Every line below from the one containing "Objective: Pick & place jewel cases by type" through the one containing "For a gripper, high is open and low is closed" must be transcribed exactly. Omit all lines outside that stretch.

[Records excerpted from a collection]

++++++

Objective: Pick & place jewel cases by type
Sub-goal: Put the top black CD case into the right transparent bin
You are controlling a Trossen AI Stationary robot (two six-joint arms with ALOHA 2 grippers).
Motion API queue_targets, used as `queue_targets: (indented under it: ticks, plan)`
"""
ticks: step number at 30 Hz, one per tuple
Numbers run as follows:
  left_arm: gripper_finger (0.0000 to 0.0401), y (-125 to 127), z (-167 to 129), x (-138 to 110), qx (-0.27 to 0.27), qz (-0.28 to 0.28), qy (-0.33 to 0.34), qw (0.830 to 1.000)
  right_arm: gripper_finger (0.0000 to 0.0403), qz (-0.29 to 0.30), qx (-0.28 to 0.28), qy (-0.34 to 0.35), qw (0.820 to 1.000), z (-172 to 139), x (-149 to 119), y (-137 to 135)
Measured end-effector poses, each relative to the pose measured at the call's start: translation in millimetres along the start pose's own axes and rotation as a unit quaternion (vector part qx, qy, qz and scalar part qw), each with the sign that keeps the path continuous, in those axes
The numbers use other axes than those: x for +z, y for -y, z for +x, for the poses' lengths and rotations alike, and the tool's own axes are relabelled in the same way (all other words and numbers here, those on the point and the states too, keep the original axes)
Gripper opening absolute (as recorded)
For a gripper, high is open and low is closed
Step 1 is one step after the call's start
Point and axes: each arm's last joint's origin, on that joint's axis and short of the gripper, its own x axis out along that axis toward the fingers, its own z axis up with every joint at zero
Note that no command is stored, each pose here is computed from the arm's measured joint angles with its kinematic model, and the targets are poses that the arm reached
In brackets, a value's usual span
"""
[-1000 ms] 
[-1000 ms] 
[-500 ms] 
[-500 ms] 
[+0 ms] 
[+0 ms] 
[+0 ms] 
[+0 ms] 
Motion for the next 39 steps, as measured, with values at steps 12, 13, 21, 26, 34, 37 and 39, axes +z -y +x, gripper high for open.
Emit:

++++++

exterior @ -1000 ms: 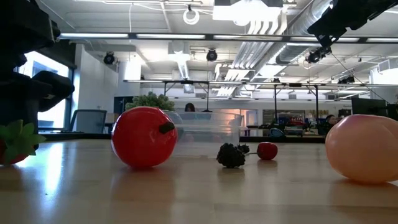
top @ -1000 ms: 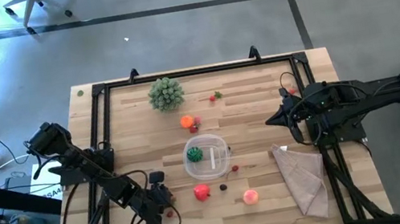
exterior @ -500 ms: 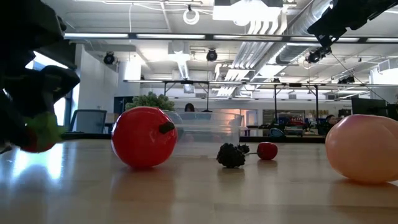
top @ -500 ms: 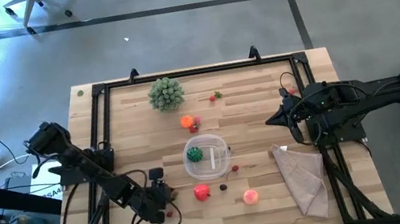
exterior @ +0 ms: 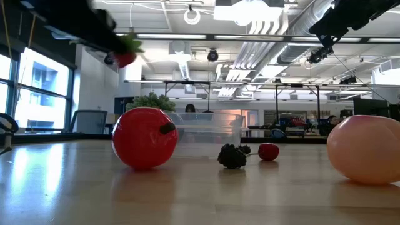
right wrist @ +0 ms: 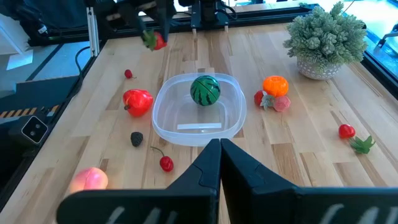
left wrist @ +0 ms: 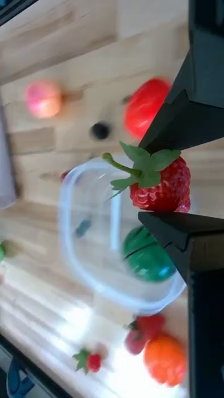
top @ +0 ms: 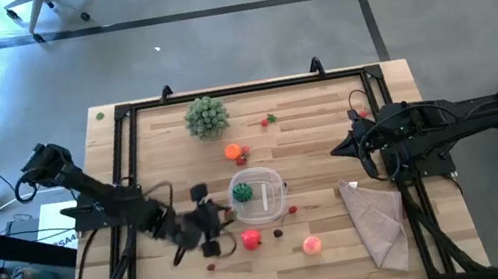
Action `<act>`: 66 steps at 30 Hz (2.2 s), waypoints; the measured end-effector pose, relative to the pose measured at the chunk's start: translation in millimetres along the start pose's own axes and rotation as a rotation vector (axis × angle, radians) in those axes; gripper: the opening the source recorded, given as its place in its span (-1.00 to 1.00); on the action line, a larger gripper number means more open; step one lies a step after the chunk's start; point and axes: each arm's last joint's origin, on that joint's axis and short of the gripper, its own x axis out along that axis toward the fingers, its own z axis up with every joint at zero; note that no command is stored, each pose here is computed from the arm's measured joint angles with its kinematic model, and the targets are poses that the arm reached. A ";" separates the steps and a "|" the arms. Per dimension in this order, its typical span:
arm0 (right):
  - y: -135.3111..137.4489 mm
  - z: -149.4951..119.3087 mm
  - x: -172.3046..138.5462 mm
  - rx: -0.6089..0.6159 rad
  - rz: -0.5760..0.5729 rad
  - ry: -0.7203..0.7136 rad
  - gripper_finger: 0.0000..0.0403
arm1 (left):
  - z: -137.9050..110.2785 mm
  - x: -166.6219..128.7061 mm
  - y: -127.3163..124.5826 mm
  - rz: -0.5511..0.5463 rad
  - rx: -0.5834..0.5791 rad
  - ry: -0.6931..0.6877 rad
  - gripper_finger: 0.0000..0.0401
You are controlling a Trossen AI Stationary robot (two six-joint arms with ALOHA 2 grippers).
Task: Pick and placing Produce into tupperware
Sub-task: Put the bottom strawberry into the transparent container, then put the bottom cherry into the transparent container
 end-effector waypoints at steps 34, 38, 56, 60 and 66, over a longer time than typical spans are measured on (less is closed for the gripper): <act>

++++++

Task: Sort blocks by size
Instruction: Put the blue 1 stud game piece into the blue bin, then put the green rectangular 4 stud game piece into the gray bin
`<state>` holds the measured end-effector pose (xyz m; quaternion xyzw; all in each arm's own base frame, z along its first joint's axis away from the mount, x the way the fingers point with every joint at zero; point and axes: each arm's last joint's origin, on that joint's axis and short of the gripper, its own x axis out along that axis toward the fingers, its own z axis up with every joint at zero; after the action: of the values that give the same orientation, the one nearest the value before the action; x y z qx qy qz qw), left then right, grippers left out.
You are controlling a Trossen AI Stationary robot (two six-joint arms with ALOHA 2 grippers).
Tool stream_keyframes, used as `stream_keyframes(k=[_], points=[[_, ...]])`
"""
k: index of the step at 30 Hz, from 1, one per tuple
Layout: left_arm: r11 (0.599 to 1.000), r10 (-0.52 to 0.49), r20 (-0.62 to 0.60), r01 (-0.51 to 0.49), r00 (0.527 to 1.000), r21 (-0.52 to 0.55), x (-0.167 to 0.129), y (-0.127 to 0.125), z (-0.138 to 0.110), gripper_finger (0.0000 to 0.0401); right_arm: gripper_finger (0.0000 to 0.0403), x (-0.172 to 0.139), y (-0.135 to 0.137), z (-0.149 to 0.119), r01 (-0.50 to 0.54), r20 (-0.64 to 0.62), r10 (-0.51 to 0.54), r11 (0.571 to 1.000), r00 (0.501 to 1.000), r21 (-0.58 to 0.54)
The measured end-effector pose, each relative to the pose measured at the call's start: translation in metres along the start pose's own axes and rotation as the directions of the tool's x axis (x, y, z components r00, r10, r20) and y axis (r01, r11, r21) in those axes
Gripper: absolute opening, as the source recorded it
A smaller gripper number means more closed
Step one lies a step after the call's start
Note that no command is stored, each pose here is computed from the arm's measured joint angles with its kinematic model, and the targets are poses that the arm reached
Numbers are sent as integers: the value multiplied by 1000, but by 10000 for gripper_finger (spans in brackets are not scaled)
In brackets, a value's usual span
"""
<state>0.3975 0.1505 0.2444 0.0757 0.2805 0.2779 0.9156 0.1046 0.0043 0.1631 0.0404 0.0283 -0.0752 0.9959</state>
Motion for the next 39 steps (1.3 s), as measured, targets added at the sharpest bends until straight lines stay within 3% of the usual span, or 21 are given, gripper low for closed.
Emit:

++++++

**Output of the exercise:**
Objective: Pick & place jewel cases by type
Sub-goal: Put the top black CD case into the right transparent bin
You are controlling a Trossen AI Stationary robot (two six-joint arms with ALOHA 2 grippers).
Motion API queue_targets, used as `queue_targets: (indented under it: ticks, plan)`
"""
ticks: step number at 30 Hz, one per tuple
Numbers run as follows:
  left_arm: gripper_finger (0.0000 to 0.0401), y (-125 to 127), z (-167 to 129), x (-138 to 110), qx (-0.27 to 0.27), qz (-0.28 to 0.28), qy (-0.33 to 0.34), qw (0.830 to 1.000)
  right_arm: gripper_finger (0.0000 to 0.0403), qz (-0.29 to 0.30), qx (-0.28 to 0.28), qy (-0.34 to 0.35), qw (0.820 to 1.000), z (-172 to 139), x (-149 to 119), y (-137 to 135)
Measured end-effector poses, each relative to the pose measured at the call's start: translation in millimetres along the start pose's own axes and rotation as a unit quaternion (vector part qx, qy, qz and scalar part qw), each with the sign that keeps the path continuous, in those axes
The numbers use other axes than those: x for +z, y for -y, z for +x, for the poses' lengths and rotations alike, and the tool's own axes are relabelled in the same way (all other words and numbers here, those on the point and the states too, keep the original axes)
Gripper opening absolute (as recorded)
For a gripper, high is open and low is closed

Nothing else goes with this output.